_Assigned task:_ Two lines mark the range in the entries below: the one holding "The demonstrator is" and the one holding "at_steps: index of". Set down those two and all lines between them, exactly.

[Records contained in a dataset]
Start of Block

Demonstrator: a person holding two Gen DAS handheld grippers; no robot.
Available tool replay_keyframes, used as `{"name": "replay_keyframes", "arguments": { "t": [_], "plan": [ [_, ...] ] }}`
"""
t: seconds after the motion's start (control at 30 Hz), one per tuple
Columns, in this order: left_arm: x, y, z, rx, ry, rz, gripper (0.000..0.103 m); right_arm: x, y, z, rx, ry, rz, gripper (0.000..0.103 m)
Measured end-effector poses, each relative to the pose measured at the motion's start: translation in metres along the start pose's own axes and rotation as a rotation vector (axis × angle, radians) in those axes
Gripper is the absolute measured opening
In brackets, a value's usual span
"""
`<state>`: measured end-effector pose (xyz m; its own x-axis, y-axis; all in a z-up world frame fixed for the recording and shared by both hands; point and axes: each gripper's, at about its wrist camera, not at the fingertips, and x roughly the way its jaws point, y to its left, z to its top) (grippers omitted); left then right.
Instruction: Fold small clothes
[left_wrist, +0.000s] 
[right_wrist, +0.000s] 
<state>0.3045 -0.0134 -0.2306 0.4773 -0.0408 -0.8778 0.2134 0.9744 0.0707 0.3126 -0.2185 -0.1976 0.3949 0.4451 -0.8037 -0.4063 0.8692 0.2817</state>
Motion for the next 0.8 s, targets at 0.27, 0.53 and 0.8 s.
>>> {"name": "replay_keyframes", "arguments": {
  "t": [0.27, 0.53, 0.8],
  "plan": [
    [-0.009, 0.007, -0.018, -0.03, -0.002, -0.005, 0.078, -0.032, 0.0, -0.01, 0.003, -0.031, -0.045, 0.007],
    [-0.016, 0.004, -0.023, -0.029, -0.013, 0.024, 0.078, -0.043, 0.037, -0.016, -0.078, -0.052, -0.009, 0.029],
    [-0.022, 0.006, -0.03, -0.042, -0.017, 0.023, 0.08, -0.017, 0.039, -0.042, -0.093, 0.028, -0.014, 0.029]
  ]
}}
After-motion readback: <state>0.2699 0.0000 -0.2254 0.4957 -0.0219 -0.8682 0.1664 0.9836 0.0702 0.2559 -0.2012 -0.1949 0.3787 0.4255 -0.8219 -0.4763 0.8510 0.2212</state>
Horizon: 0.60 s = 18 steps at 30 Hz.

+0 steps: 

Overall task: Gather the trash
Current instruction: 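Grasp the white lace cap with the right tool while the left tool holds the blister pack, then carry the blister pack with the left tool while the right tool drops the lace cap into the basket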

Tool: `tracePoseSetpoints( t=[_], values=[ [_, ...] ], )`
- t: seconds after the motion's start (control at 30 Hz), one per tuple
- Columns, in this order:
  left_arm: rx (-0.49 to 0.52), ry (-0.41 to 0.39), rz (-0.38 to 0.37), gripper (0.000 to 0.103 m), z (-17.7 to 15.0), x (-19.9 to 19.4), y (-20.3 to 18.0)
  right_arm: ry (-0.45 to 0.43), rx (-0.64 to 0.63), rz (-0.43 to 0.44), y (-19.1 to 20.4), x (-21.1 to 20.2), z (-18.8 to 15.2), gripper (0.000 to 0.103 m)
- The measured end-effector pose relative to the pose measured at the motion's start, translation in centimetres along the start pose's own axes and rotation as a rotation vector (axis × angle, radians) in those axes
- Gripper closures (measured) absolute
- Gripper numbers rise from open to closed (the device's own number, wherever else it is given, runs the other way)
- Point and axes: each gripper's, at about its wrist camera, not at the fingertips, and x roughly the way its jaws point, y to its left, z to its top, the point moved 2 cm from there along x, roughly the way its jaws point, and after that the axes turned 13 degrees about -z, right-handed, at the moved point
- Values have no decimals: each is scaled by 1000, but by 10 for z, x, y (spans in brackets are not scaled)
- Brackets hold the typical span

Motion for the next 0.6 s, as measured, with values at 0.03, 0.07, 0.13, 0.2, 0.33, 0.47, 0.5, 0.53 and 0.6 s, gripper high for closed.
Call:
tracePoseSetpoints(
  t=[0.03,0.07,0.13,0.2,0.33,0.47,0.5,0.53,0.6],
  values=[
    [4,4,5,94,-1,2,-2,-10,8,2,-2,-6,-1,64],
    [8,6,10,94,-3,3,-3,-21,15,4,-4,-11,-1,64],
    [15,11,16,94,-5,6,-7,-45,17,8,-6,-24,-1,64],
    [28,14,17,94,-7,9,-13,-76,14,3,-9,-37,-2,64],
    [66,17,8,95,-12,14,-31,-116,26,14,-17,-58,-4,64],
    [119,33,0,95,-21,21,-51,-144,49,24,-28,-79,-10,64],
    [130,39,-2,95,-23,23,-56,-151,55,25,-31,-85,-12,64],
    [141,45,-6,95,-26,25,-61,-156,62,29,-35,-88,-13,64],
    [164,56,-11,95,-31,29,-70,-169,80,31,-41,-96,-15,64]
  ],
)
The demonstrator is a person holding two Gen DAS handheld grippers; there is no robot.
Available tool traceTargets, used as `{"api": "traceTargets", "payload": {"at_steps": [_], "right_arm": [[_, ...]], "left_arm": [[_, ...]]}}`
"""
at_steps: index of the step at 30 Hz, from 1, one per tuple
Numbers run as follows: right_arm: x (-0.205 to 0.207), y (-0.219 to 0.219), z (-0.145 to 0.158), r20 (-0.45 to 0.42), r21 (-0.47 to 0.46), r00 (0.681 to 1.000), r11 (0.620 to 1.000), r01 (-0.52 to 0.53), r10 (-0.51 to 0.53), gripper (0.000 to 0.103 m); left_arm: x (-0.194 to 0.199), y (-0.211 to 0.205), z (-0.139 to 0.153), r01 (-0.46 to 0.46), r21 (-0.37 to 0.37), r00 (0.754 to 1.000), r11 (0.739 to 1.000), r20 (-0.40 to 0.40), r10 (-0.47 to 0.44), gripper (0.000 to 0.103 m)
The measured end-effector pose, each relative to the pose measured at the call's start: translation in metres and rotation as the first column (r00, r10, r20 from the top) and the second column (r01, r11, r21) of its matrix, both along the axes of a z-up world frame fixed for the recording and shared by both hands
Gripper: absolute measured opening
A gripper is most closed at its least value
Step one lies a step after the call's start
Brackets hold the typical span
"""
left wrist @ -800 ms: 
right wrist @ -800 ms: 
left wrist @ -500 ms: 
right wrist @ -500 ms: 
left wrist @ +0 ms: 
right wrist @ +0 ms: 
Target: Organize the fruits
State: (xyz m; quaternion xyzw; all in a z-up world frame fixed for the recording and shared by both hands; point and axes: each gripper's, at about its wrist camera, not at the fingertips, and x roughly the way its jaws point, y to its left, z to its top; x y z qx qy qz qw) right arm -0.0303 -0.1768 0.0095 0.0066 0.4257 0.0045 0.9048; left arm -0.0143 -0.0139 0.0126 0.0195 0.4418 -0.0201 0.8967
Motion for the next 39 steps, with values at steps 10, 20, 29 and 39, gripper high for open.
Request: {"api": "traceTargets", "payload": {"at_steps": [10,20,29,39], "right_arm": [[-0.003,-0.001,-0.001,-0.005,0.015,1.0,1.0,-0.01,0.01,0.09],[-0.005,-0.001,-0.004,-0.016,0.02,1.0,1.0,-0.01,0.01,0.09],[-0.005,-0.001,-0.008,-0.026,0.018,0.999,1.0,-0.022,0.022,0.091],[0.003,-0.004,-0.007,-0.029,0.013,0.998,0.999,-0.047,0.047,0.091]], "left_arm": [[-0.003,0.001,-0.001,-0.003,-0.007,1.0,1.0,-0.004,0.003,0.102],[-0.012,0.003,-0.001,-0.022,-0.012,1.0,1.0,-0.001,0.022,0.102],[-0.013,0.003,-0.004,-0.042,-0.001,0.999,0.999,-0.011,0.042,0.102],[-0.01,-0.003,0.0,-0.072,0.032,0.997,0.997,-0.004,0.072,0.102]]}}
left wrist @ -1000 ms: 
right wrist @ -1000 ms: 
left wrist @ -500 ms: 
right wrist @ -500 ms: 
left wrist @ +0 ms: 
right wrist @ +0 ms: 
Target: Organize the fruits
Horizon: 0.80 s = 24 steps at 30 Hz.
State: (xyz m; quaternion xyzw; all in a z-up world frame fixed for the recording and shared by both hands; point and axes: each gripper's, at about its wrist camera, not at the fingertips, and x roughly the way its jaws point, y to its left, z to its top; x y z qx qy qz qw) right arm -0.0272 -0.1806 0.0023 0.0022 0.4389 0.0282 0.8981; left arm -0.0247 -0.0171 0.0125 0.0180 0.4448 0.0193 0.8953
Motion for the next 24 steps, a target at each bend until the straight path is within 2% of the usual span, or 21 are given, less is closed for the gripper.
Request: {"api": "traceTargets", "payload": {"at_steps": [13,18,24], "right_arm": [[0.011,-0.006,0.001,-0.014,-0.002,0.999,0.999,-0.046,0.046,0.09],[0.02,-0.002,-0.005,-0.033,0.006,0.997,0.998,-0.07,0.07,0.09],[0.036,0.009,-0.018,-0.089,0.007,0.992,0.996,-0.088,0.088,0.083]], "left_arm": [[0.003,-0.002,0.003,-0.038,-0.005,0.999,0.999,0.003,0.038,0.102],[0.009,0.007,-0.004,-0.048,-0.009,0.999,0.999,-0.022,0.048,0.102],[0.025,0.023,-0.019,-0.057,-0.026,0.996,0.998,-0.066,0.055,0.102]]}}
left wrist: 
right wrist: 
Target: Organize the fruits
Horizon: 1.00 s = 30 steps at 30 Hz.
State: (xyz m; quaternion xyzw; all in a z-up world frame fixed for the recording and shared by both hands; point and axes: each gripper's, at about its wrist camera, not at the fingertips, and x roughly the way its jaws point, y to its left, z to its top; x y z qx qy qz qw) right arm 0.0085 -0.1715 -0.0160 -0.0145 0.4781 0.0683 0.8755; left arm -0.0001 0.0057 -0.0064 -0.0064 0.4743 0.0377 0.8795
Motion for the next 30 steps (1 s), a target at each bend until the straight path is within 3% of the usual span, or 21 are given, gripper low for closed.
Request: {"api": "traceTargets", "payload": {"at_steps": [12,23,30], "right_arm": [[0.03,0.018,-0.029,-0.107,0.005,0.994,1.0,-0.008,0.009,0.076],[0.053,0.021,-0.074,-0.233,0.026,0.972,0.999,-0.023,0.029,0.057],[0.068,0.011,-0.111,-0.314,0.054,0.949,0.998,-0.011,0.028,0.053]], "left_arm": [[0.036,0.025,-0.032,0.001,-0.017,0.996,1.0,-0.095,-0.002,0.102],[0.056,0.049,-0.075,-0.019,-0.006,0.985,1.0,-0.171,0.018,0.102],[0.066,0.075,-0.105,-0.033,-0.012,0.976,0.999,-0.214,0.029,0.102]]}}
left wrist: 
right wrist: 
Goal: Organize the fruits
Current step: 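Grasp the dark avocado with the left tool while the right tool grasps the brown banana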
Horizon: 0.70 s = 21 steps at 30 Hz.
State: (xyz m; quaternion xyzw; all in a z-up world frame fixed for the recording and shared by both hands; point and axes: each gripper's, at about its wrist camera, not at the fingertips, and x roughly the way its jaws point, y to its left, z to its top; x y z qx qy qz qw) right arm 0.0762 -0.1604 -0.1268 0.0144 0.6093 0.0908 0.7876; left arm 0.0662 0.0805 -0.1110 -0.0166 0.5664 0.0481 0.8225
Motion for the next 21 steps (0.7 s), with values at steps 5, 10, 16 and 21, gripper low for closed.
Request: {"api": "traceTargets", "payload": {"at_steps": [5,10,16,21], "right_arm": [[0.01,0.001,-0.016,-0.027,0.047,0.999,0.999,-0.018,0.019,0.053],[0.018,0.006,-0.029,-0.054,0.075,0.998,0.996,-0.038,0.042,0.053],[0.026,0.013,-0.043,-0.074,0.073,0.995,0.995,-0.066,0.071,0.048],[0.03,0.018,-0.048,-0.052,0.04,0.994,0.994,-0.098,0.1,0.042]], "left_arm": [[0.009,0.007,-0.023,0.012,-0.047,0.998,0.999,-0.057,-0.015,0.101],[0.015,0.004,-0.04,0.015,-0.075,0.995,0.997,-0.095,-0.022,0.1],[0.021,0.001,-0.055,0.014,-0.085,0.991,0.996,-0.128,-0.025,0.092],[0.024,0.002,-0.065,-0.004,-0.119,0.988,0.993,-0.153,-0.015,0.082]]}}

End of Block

_Answer box:_
The demonstrator is a person holding two Gen DAS handheld grippers; there is no robot.
Available tool traceTargets, used as `{"api": "traceTargets", "payload": {"at_steps": [_], "right_arm": [[_, ...]], "left_arm": [[_, ...]]}}`
"""
at_steps: index of the step at 30 Hz, from 1, one per tuple

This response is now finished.